眼中劃過冷芒,雖然不信,但是仍舊渴望著離他近一點,哪怕這是這樣微薄的機會,哪怕需要見證他對別人的溫存。所以,她還是接過了侍女的銀盤,裊裊上前。
「皇上,天熱難耐,太后特命臣妾給你送上冰碗解暑。」
雙手牢牢附在欲躲閃的琉璃掌面,齊孤寞冷淡的看著面前容顏精緻,卻透出憔悴的女子,心頭未有半絲憐惜。
齊孤寞不說話,洛貴妃也只能保持著半躬的姿勢,烈日當空,不過一會,洛貴妃的鬢髮處就已經濕了大半,台下台上,已經有不少貴婦在竊竊私語。太后幾次想要說些什麼,都被端靜止住了。而齊孤寞,依舊是不動如山的欣賞著這一幕。
琉璃於心不忍,好不容易掙脫了齊孤寞緊握的大手,顧不得他冷冽的眼神,上前接過洛貴妃手上的銀盤,放置一旁的椅案。
「洛貴妃辛苦了,皇上讓您快起身呢。」
見洛貴妃仍舊不動,琉璃知道她是在等待身後男子的恩准,哀求的回過頭去,看著齊孤寞繃緊的面皮。

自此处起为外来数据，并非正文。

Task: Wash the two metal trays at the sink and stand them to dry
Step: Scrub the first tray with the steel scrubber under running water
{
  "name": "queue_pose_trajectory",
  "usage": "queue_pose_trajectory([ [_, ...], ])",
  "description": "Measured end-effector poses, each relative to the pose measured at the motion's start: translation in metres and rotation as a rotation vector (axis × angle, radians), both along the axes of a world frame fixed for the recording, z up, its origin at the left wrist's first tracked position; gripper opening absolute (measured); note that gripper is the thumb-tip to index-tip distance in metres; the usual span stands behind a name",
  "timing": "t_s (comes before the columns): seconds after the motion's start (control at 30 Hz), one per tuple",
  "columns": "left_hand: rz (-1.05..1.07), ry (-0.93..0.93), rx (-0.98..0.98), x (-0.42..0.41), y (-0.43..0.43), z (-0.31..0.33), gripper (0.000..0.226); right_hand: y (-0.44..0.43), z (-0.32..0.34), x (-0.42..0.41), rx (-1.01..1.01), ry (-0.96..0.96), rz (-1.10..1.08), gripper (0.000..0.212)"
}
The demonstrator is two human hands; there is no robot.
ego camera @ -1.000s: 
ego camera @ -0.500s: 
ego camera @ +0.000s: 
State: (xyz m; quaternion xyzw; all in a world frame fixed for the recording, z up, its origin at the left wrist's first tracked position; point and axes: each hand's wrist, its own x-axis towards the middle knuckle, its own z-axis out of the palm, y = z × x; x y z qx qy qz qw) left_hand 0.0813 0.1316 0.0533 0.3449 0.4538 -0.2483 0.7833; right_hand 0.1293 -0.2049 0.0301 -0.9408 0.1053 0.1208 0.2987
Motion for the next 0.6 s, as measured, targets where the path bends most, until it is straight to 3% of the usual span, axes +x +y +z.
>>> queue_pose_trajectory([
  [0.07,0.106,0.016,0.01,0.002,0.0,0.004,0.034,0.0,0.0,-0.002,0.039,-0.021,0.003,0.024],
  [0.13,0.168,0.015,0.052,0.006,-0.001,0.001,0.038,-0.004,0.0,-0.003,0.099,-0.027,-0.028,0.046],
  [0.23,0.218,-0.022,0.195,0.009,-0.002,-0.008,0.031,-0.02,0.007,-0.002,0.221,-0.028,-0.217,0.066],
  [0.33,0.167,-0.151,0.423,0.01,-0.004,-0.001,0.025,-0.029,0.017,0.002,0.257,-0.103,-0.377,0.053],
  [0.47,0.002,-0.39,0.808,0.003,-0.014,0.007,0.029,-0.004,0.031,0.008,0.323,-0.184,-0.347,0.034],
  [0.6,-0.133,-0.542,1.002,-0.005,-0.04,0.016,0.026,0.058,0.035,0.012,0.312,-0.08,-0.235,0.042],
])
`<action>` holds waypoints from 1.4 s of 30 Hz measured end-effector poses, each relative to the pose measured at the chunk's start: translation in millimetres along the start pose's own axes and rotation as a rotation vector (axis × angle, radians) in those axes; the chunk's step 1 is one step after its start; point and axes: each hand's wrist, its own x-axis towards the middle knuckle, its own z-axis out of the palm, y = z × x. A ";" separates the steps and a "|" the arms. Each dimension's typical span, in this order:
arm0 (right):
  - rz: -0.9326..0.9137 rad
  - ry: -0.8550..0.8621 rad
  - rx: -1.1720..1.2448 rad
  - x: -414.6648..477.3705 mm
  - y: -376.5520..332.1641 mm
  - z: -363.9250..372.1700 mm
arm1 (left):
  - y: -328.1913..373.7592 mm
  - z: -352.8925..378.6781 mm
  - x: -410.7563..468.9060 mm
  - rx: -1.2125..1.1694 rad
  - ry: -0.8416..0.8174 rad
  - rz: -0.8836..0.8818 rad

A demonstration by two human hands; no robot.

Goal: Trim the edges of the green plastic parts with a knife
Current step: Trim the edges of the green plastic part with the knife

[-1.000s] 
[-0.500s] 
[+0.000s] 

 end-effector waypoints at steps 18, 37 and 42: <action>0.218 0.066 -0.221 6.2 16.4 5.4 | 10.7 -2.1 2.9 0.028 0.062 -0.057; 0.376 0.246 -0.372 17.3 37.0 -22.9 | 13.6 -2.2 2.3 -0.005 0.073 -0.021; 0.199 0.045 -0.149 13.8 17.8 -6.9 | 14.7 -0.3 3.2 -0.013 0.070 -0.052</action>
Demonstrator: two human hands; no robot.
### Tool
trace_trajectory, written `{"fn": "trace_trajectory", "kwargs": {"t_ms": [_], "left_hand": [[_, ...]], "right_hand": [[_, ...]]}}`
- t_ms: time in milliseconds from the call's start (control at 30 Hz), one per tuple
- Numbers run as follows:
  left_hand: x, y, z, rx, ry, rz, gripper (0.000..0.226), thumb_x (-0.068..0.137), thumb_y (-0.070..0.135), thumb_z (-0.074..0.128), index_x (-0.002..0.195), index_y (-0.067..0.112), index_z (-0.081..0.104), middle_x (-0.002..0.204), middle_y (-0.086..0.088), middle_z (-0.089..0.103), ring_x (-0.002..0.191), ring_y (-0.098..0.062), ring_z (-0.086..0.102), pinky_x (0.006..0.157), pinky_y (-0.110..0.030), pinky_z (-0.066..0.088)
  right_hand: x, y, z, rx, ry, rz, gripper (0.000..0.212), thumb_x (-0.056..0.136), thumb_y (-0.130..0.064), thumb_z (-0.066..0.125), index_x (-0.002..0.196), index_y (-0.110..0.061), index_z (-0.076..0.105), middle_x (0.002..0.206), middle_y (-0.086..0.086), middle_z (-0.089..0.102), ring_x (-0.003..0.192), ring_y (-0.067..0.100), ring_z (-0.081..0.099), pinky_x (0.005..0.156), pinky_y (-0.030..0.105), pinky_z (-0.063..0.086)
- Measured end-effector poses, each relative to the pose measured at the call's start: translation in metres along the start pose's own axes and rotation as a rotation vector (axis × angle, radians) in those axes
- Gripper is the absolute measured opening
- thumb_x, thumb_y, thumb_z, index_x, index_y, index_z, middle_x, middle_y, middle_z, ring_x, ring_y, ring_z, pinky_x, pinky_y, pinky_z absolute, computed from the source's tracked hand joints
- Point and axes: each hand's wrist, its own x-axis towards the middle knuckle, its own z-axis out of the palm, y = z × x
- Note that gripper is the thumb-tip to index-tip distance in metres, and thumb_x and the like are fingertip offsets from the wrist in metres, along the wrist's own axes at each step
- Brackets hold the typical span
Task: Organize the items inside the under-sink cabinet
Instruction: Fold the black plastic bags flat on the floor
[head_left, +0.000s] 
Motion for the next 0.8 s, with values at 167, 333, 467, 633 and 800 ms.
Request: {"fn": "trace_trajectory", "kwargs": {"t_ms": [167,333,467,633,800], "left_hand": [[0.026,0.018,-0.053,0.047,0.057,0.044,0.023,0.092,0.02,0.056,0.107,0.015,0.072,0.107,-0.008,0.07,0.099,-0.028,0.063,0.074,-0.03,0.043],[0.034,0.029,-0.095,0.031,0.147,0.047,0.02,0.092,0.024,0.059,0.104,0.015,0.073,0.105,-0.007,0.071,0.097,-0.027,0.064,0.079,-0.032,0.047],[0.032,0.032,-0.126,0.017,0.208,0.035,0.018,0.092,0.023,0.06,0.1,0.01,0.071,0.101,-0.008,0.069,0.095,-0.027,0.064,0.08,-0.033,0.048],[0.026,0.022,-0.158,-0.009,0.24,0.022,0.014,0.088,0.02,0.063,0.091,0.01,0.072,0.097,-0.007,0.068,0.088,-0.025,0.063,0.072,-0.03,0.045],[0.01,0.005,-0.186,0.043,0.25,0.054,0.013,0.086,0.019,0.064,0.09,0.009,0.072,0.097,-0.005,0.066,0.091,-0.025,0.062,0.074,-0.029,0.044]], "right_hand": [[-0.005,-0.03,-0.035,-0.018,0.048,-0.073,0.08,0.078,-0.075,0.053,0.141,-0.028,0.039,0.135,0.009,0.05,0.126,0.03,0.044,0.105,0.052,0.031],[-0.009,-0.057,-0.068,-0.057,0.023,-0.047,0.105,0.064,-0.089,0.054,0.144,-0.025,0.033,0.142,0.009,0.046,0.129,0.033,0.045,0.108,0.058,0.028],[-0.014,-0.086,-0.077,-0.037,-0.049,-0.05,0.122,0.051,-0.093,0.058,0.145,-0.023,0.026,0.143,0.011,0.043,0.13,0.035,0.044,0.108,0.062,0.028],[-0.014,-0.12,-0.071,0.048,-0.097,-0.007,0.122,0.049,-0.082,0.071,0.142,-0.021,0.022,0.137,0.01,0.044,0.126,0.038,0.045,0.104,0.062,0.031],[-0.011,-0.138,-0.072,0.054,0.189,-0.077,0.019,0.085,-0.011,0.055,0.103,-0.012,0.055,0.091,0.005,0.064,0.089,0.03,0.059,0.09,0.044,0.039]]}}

齊孤寞無奈的看著面前這個公然在自己面前假傳聖旨的女子,卻拿她有沒有絲毫辦法,只能淡淡的應和。
「洛貴妃免禮吧。」
未待洛貴妃站直身子,齊孤寞又是一句傷人的話語吐出,「既然天熱,洛貴妃又為什麼私出宮禁呢?」
身子一顫,洛貴妃有些驚恐的看著那個面上邪意橫生的男子,這才想到,今日自己雖然是奉了太后的恩詔前來觀戰,卻並未得到至高無上的君王同意。
是的,算算日子,離當日所說的三月之期還為時尚早。可是太后篤定今日場合不同一般,她若不能親自出席,宮裡宮外她失寵的傳言必定會喧囂而上。是以,用了太后的懿旨,將她帶到了這裡,卻沒有想到,齊孤寞竟真會不顧場合的突然發難。
琉璃心中的悲憫再度湧出,對於這個洛貴妃,她始終是有著一些愧意的。她本是注定要得寵的一個女人,而先是自己的姐姐後來居上,現在又是自己獨得皇寵,因此,不管洛貴妃對她如何有意刁難,琉璃始終很難狠得下心來。
「皇上,今日乃是綏遠將軍比試,洛貴妃出來透透氣也是應該的。何況,時辰到了,大家還在等著你呢。」
再一次的無可奈何,齊孤寞幽幽一歎,不是不瞭解琉璃的刻意解圍,對她的純善亦是毫無辦法。視線一瞥,遠方的日晝卻是已經直指正中。隨即,開了尊口。
「既然來了,還是待會吧,往後不可隨意出宮了。」
洛貴妃咬了咬唇,雖不想承琉璃的情,仍舊在齊孤寞威嚴的注視下,謝過了琉璃的幫助。
「臣妾多謝皇上恩典,也謝謝舞貴妃的美言。」
然後,挺直了背脊,回到太后身邊坐下。